I preferred the old one, to be honest.

------
brudgers
For me, in the general case empty big box stores in suburbia aren't worth much
mental energy or expenditure of public resources. Obsolescence is the reason
Walmart and other big box retailers abandon sites. Poor suitability for other
uses is the reason the sites remain empty.

An empty Walmart could house lots of server racks. The lack of power and
bandwidth make the site unsuitable for that use. The lack of cooling equipment
and electrical distribution equipment make the building unsuitable for that
use. The sea of asphalt and road frontage that comes with it not only isn't
worth paying for, it adds to the operating cost of the facility.

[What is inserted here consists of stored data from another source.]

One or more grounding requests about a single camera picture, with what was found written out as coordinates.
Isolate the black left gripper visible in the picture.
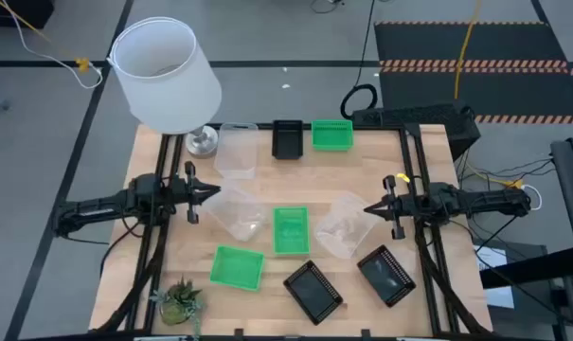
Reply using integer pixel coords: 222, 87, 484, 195
170, 161, 221, 225

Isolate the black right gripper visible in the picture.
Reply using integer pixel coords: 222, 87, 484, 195
363, 174, 424, 241

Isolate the clear plastic basket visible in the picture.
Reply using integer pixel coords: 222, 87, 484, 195
313, 191, 382, 260
213, 121, 260, 181
203, 182, 268, 242

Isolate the black plastic basket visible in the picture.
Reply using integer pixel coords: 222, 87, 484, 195
271, 119, 305, 161
356, 243, 418, 309
282, 259, 344, 326

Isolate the green plastic basket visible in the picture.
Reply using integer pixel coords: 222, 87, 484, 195
208, 244, 266, 292
272, 206, 312, 257
311, 118, 354, 153

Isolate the white shade table lamp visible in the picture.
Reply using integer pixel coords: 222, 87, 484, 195
106, 16, 224, 159

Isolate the black perforated computer case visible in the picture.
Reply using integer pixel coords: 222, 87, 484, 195
350, 102, 482, 160

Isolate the potted succulent plant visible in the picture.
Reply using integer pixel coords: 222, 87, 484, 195
148, 277, 206, 338

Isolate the white paper sheet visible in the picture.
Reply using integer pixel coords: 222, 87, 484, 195
474, 244, 517, 310

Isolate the black equipment stand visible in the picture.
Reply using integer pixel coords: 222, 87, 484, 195
477, 136, 573, 341

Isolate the black hazard-striped floor mat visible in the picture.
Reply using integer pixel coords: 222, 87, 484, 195
373, 20, 573, 125

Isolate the black box on floor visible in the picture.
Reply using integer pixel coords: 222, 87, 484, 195
0, 0, 55, 28

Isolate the black aluminium rig frame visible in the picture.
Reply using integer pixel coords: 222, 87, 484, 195
89, 121, 493, 341

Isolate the black coiled floor cable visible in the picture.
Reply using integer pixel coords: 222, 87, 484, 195
340, 0, 380, 120

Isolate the white power cable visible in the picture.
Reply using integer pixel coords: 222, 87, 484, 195
520, 183, 544, 212

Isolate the white floor cable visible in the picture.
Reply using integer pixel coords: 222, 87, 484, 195
1, 0, 105, 91

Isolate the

These are custom tailored buildings that have reached the end of their viable
economic life located on sites where the land was cheap. Their economics was
based on operating at a scale that worked with a geographically large but low
density catchment.

The abandoned sites express the lack of market demand. In suburbia, there is a
cap on demand for 100 acre retail sites. There is a political cost to down
zoning high revenue parcels to lower revenue uses and there isn't much demand
for those sites anyway: i.e. an industrial or residential use tends not to
benefit from high visibility frontage...for an apartment complex it'd often be
a detriment.

Finally, the cost of converting a Walmart to a library or workforce housing or
a warehouse or whatever is unlikely to vary much from building new.
Construction required for conversion from one occupancy to another tends to be
expensive. The building shell and asphalt tend to be significantly less costly
than furnishings, equipment, and finishes.

Sure there are unicorns where an abandoned retail mecca becomes a vibrant
megachurch. But big boxes sit empty because there isn't market demand for
another 200,000 square feet of space in that location. Repurposing Walmarts is
like housing people in shipping containers. A desire to be clever trumps
rational analysis.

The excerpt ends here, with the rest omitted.